Le récit débute sur les propos de Gisèle, jeune femme qui déroule à l’infini dans son esprit des histoires d’amour et de ruptures avec des hommes interchangeables. Entre imaginaire et névrose, au terme de ces morceaux de vie mis bout à bout, elle annonce qu’elle va nous narrer la vraie histoire, la sienne. C’est une fable sans morale, sans bestiole, si l’on excepte l’amour, moustique fatigué, dérouté par nos corps de les avoir piqués de sa trompe.
C’est ainsi que Gisèle, qui vit avec Damien - parti en voyage d’affaires pour la journée - reçoit la visite inopinée, au saut du lit, de François, père de Damien.
Prétextant être venu pour changer le robinet, le père loquace, enjoué, s’extasie sur les bienfaits du robinet neuf, couvrant de louanges l’apparat sanitaire, lui prêtant un ego insoupçonné. C’est dans ce moment jubilatoire où Jauffret tire les ficelles d’un inoubliable vaudeville de l’absurde que François annonce à Gisèle que son fils la quitte.
L’auteur, en nous livrant l’anecdote a priori triviale et banale d’une rupture amoureuse, nous ravit par un exercice de style de haut vol où les protagonistes tour à tour laissent surgir leurs plus viles pensées. Commençant par le père, l’auteur dresse le portrait d’un homme pathétique et ridicule, qui déverse ses frustrations sur Gisèle, ressassant vieilles histoires de famille et allant jusqu’à lui proposer une liaison.
Vient ensuite droit une mère hystérique, ultrapossessive et jalouse ; stéréotype jubilatoire de ces mères-mantes religieuses qui, loin de dévorer leurs seuls amants, réduisent à néant leurs enfants et leurs infortunés conjoints.
Entre ces parents omnipotents qui ont droit de vie et de mort sur leur progéniture bénie, Gisèle se dépêtre dans une douleur quasi irréelle pansée par l’alcool et le soleil. Gisèle, grande gagnante de l’histoire, qui entre tous reconnaît au silence ses vertus, assez lucide pour pouvoir, malgré tout, rire de la situation.

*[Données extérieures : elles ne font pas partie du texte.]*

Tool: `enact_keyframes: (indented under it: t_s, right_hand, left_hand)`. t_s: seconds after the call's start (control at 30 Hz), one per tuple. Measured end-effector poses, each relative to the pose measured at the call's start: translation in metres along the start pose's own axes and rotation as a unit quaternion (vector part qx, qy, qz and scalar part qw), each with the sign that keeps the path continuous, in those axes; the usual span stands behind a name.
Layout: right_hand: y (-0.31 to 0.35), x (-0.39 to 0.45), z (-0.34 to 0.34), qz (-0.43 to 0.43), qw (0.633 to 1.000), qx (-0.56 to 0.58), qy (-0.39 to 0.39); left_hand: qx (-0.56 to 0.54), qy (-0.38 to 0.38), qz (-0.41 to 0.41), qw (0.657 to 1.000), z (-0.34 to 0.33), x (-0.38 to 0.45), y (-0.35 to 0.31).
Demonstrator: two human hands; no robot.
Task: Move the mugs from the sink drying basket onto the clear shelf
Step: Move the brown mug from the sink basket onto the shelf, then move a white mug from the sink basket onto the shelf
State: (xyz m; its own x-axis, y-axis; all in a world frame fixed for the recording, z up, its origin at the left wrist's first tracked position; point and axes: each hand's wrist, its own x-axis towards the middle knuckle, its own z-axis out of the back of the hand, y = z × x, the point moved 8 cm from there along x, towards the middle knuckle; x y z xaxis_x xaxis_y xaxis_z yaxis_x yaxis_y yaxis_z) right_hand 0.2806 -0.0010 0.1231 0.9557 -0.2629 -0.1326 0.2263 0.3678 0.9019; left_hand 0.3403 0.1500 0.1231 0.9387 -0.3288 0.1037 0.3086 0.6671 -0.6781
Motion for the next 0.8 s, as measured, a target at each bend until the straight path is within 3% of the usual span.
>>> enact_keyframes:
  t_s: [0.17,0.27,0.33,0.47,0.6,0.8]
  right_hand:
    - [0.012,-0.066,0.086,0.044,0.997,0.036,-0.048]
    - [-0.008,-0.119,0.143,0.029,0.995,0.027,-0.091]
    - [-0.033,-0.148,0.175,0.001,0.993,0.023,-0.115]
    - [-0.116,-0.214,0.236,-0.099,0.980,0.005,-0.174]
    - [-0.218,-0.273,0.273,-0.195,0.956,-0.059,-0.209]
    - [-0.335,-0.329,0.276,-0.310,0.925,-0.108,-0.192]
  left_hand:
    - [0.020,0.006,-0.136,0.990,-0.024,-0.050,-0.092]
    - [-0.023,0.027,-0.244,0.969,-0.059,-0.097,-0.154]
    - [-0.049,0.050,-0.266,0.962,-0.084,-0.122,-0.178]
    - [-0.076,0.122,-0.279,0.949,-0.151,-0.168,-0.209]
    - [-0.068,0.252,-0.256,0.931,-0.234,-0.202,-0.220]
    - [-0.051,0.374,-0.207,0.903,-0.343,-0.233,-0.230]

Et Damien, le médiocre avorton, encensé par sa mère et regretté par son père, éminemment lâche : il décrit une mère carnivore et incestueuse qui lui a ôté toute chance de pouvoir exister et, vaincu, il ne voit d’autre échappatoire que de retourner à l’asile de fous, chez les siens, dans ces cellules originelles et fiefs de nos démons que nous nommons "familles".

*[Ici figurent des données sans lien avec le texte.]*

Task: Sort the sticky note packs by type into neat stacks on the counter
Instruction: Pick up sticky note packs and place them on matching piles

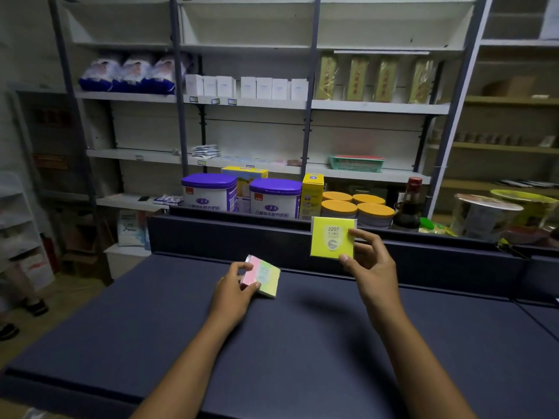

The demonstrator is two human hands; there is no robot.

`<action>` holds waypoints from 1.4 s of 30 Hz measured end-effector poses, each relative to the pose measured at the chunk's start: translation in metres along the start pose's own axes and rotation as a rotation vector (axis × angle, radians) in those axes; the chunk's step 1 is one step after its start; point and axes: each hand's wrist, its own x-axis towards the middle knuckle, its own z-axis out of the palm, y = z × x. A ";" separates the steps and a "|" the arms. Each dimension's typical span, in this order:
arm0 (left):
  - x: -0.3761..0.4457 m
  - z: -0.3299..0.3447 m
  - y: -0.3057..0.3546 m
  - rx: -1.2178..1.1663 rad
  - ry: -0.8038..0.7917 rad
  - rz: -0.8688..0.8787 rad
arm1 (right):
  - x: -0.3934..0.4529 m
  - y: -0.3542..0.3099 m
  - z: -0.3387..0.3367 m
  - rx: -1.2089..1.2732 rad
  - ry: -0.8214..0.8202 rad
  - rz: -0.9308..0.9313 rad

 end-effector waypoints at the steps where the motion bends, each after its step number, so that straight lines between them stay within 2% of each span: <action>1: 0.003 0.000 -0.002 0.053 0.000 -0.003 | 0.002 0.003 0.004 -0.003 -0.010 0.002; 9: 0.006 0.004 -0.007 0.528 0.051 0.061 | 0.009 0.024 0.010 -0.031 -0.036 0.043; 13: 0.004 0.005 -0.007 0.668 0.062 0.069 | 0.013 0.029 0.003 -0.058 -0.031 0.065; 16: 0.005 0.005 -0.005 0.649 0.071 0.117 | 0.014 0.033 0.000 -0.083 -0.033 0.094; 19: 0.011 0.007 0.005 0.618 0.094 0.251 | 0.015 0.037 -0.003 -0.120 -0.040 0.146; 23: 0.019 0.012 0.021 0.734 0.118 0.390 | 0.015 0.045 -0.007 -0.194 -0.086 0.249; 34: 0.012 0.013 0.013 0.664 0.166 0.446 | 0.010 0.061 -0.007 -0.343 -0.172 0.419; 42: 0.009 0.014 0.009 0.661 0.141 0.436 | 0.006 0.069 -0.007 -0.736 -0.256 0.340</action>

Jauffret use d’une technique qui lui est chère et qui lui réussit : les personnages, tels des pantins désaccordés, ont droit à des chapitres entiers de monologues assourdissants où leurs propos jamais ne trouvent écho de telle sorte que la parole n’est plus vecteur de communication, mais déversoir, poubelle, fouillis chaotique où s’accumulent pêle-mêle tous les non-dits, les cadavres dans le placard, les incompréhensions et les infamies qui, sous la surface, sont le lot de chaque famille.
Dans ce roman monté comme une poupée russe, ne croyez pas que vous échapperez à la surprise car la fin, subtile, fait basculer dans un univers en trompe-l’œil où l’on ne sait plus vraiment qui est qui.

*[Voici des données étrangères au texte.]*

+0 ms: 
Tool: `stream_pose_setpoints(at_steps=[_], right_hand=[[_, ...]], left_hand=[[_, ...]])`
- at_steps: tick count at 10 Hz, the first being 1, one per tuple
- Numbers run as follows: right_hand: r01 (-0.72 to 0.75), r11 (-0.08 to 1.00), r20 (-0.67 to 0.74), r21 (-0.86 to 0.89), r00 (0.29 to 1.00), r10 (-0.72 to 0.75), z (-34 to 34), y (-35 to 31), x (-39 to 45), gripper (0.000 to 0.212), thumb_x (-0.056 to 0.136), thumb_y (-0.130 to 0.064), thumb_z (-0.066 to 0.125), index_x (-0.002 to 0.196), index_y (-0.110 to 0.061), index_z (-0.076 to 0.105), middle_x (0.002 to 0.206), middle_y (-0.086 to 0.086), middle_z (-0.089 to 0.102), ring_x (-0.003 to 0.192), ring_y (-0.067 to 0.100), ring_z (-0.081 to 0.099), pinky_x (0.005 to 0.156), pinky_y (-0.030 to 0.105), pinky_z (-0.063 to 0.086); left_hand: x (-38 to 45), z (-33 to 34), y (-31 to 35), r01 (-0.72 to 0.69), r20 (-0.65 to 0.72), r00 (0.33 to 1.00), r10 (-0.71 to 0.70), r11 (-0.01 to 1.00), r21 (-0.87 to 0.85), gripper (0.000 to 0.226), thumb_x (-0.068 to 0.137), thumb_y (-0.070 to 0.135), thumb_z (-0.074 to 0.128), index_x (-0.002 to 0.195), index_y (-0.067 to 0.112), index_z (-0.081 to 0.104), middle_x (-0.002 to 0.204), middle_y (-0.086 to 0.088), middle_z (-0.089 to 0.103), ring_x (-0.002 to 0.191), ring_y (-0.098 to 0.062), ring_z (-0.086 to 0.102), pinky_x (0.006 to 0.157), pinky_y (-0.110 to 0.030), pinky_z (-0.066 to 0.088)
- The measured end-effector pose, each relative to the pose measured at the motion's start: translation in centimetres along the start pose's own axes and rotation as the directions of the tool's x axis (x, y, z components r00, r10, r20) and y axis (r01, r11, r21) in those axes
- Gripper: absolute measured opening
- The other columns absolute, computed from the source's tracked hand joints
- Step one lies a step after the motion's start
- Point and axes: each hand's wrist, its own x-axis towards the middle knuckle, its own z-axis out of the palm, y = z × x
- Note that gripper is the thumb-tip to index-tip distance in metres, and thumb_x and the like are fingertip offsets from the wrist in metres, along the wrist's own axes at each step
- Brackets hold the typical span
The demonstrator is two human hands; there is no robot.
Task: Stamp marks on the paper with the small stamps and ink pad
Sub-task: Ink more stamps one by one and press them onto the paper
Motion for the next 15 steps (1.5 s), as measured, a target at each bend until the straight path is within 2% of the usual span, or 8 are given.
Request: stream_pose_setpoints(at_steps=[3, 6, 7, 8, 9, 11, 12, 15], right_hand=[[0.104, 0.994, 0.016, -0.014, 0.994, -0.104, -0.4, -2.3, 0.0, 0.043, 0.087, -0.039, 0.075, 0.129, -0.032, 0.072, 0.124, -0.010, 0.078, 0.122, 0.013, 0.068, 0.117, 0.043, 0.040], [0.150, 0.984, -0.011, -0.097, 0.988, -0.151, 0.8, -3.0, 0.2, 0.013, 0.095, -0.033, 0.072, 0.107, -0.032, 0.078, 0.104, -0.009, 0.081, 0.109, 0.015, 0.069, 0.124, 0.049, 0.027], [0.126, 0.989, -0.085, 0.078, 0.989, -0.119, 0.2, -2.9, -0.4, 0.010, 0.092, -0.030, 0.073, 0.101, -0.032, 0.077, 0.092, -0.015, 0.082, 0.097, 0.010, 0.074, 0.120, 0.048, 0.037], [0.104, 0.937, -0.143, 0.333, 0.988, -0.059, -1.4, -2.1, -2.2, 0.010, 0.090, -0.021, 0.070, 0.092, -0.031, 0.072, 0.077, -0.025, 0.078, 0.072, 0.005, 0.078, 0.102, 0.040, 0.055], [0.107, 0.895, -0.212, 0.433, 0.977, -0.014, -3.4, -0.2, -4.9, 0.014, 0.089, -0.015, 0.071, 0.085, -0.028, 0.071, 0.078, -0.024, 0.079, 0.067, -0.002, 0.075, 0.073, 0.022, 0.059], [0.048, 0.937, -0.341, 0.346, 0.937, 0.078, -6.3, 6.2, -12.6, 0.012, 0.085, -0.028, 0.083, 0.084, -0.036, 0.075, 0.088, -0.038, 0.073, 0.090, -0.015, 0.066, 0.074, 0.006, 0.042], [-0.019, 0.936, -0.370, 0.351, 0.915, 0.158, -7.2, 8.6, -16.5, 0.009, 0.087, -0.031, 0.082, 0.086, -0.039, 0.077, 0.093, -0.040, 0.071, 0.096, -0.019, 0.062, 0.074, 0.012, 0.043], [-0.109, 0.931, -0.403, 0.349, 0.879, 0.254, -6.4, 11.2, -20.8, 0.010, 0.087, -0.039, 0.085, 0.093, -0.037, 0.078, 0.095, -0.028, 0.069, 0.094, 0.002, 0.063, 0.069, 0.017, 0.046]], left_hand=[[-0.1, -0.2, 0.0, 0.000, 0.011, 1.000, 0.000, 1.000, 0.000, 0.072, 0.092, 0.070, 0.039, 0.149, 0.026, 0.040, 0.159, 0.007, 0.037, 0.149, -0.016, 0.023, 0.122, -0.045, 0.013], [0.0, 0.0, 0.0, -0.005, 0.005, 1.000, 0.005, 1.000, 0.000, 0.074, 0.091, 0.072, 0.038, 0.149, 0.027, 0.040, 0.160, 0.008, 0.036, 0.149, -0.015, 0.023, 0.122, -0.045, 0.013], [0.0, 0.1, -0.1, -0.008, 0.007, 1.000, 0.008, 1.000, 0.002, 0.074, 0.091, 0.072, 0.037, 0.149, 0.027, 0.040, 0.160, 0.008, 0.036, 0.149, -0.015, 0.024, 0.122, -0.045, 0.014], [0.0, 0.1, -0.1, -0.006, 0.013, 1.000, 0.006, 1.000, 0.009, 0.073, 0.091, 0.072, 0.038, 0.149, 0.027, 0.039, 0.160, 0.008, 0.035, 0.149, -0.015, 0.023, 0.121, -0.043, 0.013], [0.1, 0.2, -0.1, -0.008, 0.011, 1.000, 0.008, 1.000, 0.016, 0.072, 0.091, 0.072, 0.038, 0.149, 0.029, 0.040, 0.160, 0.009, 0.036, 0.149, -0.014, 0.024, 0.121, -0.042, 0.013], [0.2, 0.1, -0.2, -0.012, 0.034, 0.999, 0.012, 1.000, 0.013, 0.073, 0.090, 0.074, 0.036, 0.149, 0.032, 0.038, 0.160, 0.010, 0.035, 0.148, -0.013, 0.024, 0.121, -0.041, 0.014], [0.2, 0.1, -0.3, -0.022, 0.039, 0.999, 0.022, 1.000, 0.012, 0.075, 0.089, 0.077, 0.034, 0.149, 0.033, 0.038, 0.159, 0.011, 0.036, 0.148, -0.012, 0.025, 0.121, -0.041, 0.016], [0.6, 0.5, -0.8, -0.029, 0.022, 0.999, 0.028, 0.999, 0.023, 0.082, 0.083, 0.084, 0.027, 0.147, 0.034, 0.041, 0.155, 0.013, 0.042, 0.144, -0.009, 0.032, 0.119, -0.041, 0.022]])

On aime Jauffret parce que, de manière unique, quasi diabolique, il sait mettre à nu sous le vernis luisant les failles imperceptibles de ces microcosmes humains.
Chez lui, l’humanité est un infini copié-collé, tout le monde peut prendre la place de tout le monde, et ceux qui se drapent dans leur singularité ne sont pas moins communs et quelconques que le plus conformistes des bonshommes.
Je croise des femmes, des hommes, devant, derrière, des populations aux fonctions différentes mais formées d’individus en file indienne que je ne trouve pas toujours nécessaire de dissocier les uns des autres.
L’auteur ne se lasse pas de mettre en scène d’ingénieux théâtres de l’absurde, où le ridicule nous arrache des rires jaunes, nous renvoyant à nous-mêmes, à nos vaines existences et nos inutiles débattements. Il transforme des monsieur- et madame-tout-le-monde en des gens plus redoutables que des tueurs en série, un événement anodin en un cataclysme ; les petites fourberies quotidiennes sont des crimes parfaits et au détour d’une page, il nous abandonne ; sceptiques, soupçonneux, nous en venons presque à regarder de travers les honnêtes gens qui peuplent nos chaumières.